Certo, non tutte le guerre sono uguali. Per esempio appare ingiustificabile la guerra contro la Libia, iniziata in un tempo in cui il colonnello Gheddafi si era lasciato alle spalle le sue simpatie e la sua assistenza per le formazioni terroristiche e aveva accettato di collaborare commercialmente ed economicamente con il mondo occidentale, e soprattutto con il nostro Paese. Ma crediamo che l’opinione pubblica sia assolutamente in grado di comprendere la differenza fra Afghanistan e Libia, due conflitti originati da motivazioni molto diverse.

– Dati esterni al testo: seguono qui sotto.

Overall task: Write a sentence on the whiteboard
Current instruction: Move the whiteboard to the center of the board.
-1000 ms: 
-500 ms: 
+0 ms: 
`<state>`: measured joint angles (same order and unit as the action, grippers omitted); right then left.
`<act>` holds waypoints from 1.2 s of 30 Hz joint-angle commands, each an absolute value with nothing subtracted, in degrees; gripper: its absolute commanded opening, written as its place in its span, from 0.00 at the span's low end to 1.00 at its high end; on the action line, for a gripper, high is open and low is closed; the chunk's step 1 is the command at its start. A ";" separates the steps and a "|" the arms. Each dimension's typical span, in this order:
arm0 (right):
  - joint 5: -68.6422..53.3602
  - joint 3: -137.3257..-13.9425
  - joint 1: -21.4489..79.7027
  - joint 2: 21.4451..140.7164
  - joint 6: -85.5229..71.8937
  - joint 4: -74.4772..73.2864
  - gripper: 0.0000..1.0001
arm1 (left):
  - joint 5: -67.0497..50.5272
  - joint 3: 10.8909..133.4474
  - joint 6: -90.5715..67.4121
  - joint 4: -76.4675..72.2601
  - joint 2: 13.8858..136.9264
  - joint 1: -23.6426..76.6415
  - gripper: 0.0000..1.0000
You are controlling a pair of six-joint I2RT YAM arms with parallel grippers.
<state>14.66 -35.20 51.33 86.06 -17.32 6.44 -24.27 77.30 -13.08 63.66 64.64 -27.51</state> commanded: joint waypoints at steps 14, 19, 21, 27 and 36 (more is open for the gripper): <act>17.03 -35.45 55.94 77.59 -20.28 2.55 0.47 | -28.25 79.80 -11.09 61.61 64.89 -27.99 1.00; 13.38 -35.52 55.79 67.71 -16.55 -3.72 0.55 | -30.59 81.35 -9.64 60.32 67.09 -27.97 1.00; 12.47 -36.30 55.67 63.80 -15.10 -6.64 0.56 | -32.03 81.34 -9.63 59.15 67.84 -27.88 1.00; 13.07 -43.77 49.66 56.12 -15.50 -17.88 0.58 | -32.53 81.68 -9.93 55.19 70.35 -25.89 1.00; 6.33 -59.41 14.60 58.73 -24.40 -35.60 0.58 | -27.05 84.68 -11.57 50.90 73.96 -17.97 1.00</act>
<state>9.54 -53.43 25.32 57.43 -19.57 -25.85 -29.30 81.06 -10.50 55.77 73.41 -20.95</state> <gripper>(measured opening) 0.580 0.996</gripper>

Pensiamo anche che l’opinione pubblica sia molto più generosa e lungimirante di quanto ritengano certi uomini politici: se il terrorismo è una minaccia per tutti, allora bisogna che qualcuno lo combatta, molto semplicemente e drammaticamente.

L’altra importante notizia
di ieri è il voto favorevole al rifinanziamento delle missioni militari da parte del Pd, anche se con defezioni interne e dopo aver privilegiato anch’esso, come una parte della Lega, un voto politico rispetto al voto di coscienza, cioè a un voto motivato da un forte contenuto culturale e morale. E’ comunque un fatto positivo che va accolto con favore. Ma proprio su questo punto vorremmo insistere, mettendo in luce anche in questa occasione, come in quella relativa alla vittoria ottenuta con l’affossamento della proposta di legge sull’omofobia, ciò che soprattutto manca alla politica di oggi, ossia la volontà o la capacità della sua classe dirigente di esaltare i motivi ideali, culturali e morali, che determinano alcune scelte.

Saremo ingenui
, ma o le posizioni politiche vengono sostenute da ragioni ideali, oppure non stanno in piedi a lungo. Forse, uno dei rimedi più semplici per il male della politica, sta proprio nel non avere vergogna, ogni tanto, di “volare alto” o almeno un po’ più in alto.